Single by XTC

from the album Mummer
- B-side: "In Loving Memory Of A Name"
- Released: 16 September 1983
- Recorded: 1982
- Genre: Neo-psychedelia; folk pop;
- Length: 3:58; 3:47 (home demo version);
- Label: Virgin
- Songwriter: Andy Partridge
- Producers: Steve Nye, XTC

XTC singles chronology
| "Wonderland" (1983) | "Love on a Farmboy's Wages" (1983) | "Thanks for Christmas" (1983) |

= Love on a Farmboy's Wages =

"Love on a Farmboy's Wages" is a song written by Andy Partridge of the English rock band XTC, released as the third single from their 1983 album Mummer. It peaked at number 50 on the UK Singles Chart. Partridge wrote the song during the aftermath of the cancelled English Settlement tour. It features a key modulation from E to F# before its bridge. Drummer Terry Chambers left the band during rehearsals for the song.

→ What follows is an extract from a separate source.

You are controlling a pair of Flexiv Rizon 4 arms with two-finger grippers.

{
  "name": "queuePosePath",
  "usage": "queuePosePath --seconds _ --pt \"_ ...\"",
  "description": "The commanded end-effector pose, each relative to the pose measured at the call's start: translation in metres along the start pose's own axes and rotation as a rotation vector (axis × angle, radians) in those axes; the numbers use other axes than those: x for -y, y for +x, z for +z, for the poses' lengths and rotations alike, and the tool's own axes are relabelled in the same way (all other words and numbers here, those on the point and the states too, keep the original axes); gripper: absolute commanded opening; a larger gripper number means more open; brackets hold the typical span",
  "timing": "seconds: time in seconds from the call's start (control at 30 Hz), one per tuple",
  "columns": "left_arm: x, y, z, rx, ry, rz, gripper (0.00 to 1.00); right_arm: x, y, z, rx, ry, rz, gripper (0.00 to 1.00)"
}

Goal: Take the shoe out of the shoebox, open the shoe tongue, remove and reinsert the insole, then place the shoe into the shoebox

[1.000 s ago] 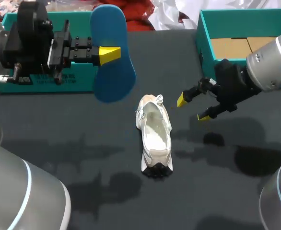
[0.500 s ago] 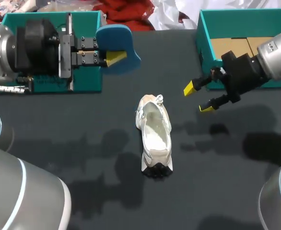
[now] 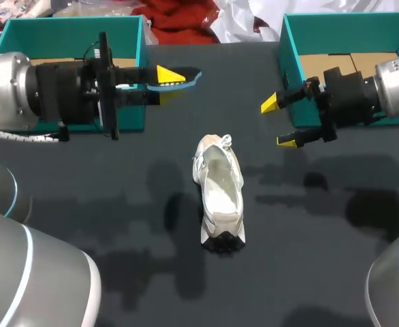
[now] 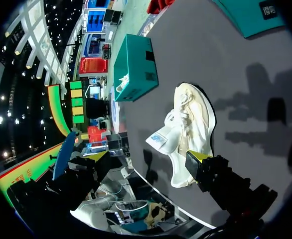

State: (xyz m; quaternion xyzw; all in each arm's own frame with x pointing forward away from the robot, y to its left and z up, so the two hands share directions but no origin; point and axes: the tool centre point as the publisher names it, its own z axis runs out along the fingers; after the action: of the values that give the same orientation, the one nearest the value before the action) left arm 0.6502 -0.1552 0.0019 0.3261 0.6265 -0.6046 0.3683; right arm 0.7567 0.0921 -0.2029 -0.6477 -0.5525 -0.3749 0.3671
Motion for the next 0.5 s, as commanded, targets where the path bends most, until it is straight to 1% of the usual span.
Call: queuePosePath --seconds 0.03,0.13,0.17,0.2,0.23,0.27,0.3,0.33,0.4,0.47,0.5 --pt "0.005 0.007 0.001 0.046 -0.034 0.153 0.0 0.001 0.0 0.001 0.003 -0.003 0.001 1.0" --pt "0.005 0.007 0.001 0.046 -0.034 0.153 0.0 0.001 0.0 0.001 0.003 -0.003 0.001 1.0" --pt "0.002 0.01 0.001 0.053 -0.021 0.16 0.0 -0.001 0.003 0.001 -0.001 -0.018 0.006 1.0" --pt "-0.003 0.017 0.002 0.071 -0.018 0.228 0.0 -0.004 0.007 0.001 -0.012 -0.035 0.02 1.0" --pt "-0.008 0.022 0.002 0.073 -0.011 0.243 0.0 -0.006 0.01 0.0 -0.029 -0.063 0.037 1.0" --pt "-0.013 0.026 0.001 0.08 -0.001 0.258 0.0 -0.009 0.012 -0.001 -0.034 -0.067 0.038 1.0" --pt "-0.019 0.03 0.002 0.065 -0.022 0.297 0.0 -0.01 0.015 -0.001 -0.042 -0.085 0.039 1.0" --pt "-0.025 0.033 0.002 0.072 -0.015 0.29 0.0 -0.012 0.018 -0.002 -0.054 -0.097 0.047 1.0" --pt "-0.036 0.037 0.003 0.07 -0.043 0.391 0.0 -0.016 0.023 -0.001 -0.065 -0.103 0.047 1.0" --pt "-0.047 0.039 0.004 0.087 -0.042 0.404 0.0 -0.02 0.028 0.001 -0.096 -0.106 0.051 1.0" --pt "-0.052 0.042 0.005 0.094 -0.046 0.463 0.0 -0.021 0.03 0.002 -0.115 -0.105 0.053 1.0"
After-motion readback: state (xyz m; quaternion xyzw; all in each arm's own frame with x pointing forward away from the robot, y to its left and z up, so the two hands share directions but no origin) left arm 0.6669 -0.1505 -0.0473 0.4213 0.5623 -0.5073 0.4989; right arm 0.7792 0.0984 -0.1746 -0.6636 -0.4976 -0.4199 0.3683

The single's cover art is a photograph of Partridge's wallet with the title embossed.

== Critical reception ==
Music Week said that the song possessed a "rhythmic drive" and was "pretty but not demanding fare". Ned Raggett of AllMusic called the song "a folk pop delight" which called to mind the period in which "Bert Jansch and Nick Drake had as much influence as Lennon and McCartney".

==Personnel==
XTC
- Dave Gregory
- Colin Moulding
- Andy Partridge

==Charts==

| Chart (1983) | Peak position |
|---|---|
| UK Singles (OCC) | 50 |

==Cover version==
The folk-rock band Fairport Convention included a cover of the song on their 2007 album Sense of Occasion. Their guitarist and founding member Simon Nicol sang the lead vocal.